[ANN] OptParse.jl – a composable, type-stable CLI parser

[ANN] OptParse.jl – a composable, type-stable CLI parser

Hi all,

I’ve been working on OptParse.jl, a command-line argument parser for Julia built around three main ideas:

  • type stability: the main goal was to make a CLI library that works well with trimming.
  • composability: an ‘everything is a parser’ approach, where larger CLIs are built from small reusable pieces.
  • parse, don’t validate: validation is embedded in the parser itself, so a successful parse already gives you a valid result.

repo: OptParse.jl
docs: OptParse docs

The design is inspired by libraries like optparse-applicative (Haskell) and Optique (TypeScript), but adapted to Julia’s type system and compilation model.

Quick example

using OptParse

parser = object((
    name = option("-n", "--name", str("NAME")),
    port = option("-p", "--port", integer("PORT"; min = 1000)),
    verbose = flag("-v", "--verbose"),
))

result = argparse(parser, ["--name", "myserver", "-p", "8080", "-v"])

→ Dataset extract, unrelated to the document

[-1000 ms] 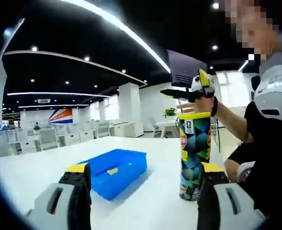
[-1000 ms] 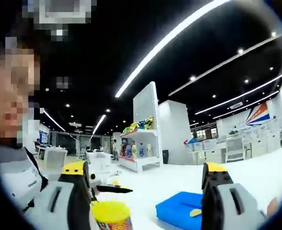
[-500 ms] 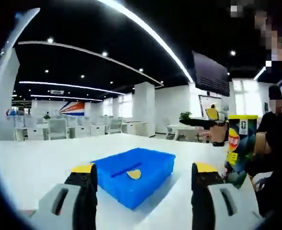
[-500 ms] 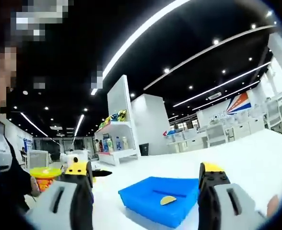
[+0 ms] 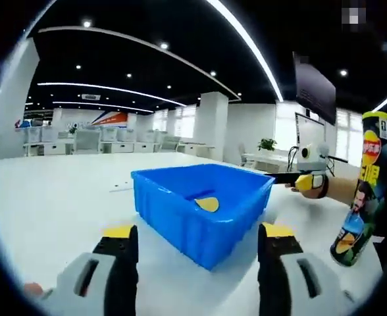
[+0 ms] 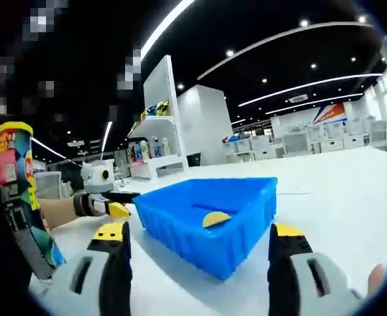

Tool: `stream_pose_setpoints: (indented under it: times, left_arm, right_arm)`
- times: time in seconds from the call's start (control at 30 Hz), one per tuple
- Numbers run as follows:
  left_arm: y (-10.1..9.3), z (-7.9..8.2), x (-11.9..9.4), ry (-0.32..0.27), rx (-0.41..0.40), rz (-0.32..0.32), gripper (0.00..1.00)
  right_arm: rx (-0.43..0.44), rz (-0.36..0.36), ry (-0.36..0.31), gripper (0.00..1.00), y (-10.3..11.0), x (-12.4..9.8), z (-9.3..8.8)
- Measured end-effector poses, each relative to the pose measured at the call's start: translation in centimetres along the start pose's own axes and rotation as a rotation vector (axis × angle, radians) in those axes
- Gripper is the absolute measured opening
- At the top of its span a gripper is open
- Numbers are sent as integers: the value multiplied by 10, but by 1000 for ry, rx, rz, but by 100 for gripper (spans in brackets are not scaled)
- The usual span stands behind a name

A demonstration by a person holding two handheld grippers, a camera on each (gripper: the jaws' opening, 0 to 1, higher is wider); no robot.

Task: Open the lid of the chip container on the table, take out the chips, place them into the box in front of the container, and close the lid

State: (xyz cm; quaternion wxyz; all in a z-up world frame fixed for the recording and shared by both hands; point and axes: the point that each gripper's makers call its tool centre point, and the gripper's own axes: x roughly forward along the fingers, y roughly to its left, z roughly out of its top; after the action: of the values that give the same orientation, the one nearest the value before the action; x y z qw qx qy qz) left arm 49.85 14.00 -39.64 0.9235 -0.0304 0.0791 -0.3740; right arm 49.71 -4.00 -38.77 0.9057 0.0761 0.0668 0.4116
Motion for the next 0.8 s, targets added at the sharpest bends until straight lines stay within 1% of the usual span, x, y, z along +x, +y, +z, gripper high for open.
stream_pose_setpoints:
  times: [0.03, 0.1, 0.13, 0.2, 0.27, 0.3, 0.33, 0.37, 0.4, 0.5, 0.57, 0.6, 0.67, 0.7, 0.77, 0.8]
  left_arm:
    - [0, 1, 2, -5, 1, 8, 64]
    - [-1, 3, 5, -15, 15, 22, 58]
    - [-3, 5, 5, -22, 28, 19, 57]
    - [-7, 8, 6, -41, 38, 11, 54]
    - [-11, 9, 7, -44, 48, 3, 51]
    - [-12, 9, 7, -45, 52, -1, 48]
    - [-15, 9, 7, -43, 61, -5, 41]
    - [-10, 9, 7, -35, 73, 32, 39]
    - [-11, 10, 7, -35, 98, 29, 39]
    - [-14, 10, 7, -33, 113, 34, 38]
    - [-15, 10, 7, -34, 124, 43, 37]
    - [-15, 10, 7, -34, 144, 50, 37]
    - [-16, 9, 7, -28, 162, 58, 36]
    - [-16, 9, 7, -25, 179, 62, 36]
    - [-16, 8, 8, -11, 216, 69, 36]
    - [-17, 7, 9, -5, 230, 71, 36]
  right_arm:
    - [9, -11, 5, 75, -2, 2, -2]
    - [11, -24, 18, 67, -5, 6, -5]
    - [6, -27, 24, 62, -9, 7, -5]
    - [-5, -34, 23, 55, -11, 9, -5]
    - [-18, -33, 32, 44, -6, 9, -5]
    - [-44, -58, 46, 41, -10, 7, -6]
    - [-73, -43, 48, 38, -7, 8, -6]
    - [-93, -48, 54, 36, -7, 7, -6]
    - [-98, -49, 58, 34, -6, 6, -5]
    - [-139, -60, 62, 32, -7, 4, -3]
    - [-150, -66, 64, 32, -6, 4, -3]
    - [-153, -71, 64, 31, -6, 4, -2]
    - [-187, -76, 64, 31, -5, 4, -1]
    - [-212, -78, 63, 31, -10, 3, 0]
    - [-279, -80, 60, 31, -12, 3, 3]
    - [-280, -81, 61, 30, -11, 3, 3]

@assert result.name == "myserver"
@assert result.port == 8080
@assert result.verbose == true

The API is organized around a few kinds of “parser building blocks”:

Primitive parsers
match basic CLI structure such as options, flags, positional arguments, and commands

  • input = arg(str("INPUT"))
  • output = option("-o", "--output", str("OUTPUT"))
  • verbose = flag("-v", "--verbose")

Value parsers
Convert raw strings into typed validated values.

These are responsible for turning a matched string into a typed valid value.
They are the validation layer of the system.

  • integer("PORT"; min = 1024, max = 65535)
  • choice("MODE", ["debug", "release"])

Constructors
Combine smaller parsers into larger ones.

  • object(...) for named collections of parsers
  • or(...) for alternatives

This is what makes subcommands and larger application parsers ergonomic to express.

Modifiers
Adjust parser behavior, for example by making something optional or repeatable

  • default(p, value)
  • optional(p)
  • multiple(p)

Bigger Demo

module HelloWorld

using OptParse

const hello = command("hello", object((;
    cmd = @constant(:hello),
    name = option("-n", "--name", str("NAME")),
)))

const goodbye = command("goodbye", object((;
    cmd = @constant(:goodbye),
    name = option("-n", "--name", str("NAME")),
)))

const parser = or(hello, goodbye)

const Hello = resulttype(hello)
const Goodbye = resulttype(goodbye)

runaction(x::Hello) = println(Core.stdout, "Hello, $(x.name)!")
runaction(x::Goodbye) = println(Core.stdout, "Goodbye, $(x.name)!")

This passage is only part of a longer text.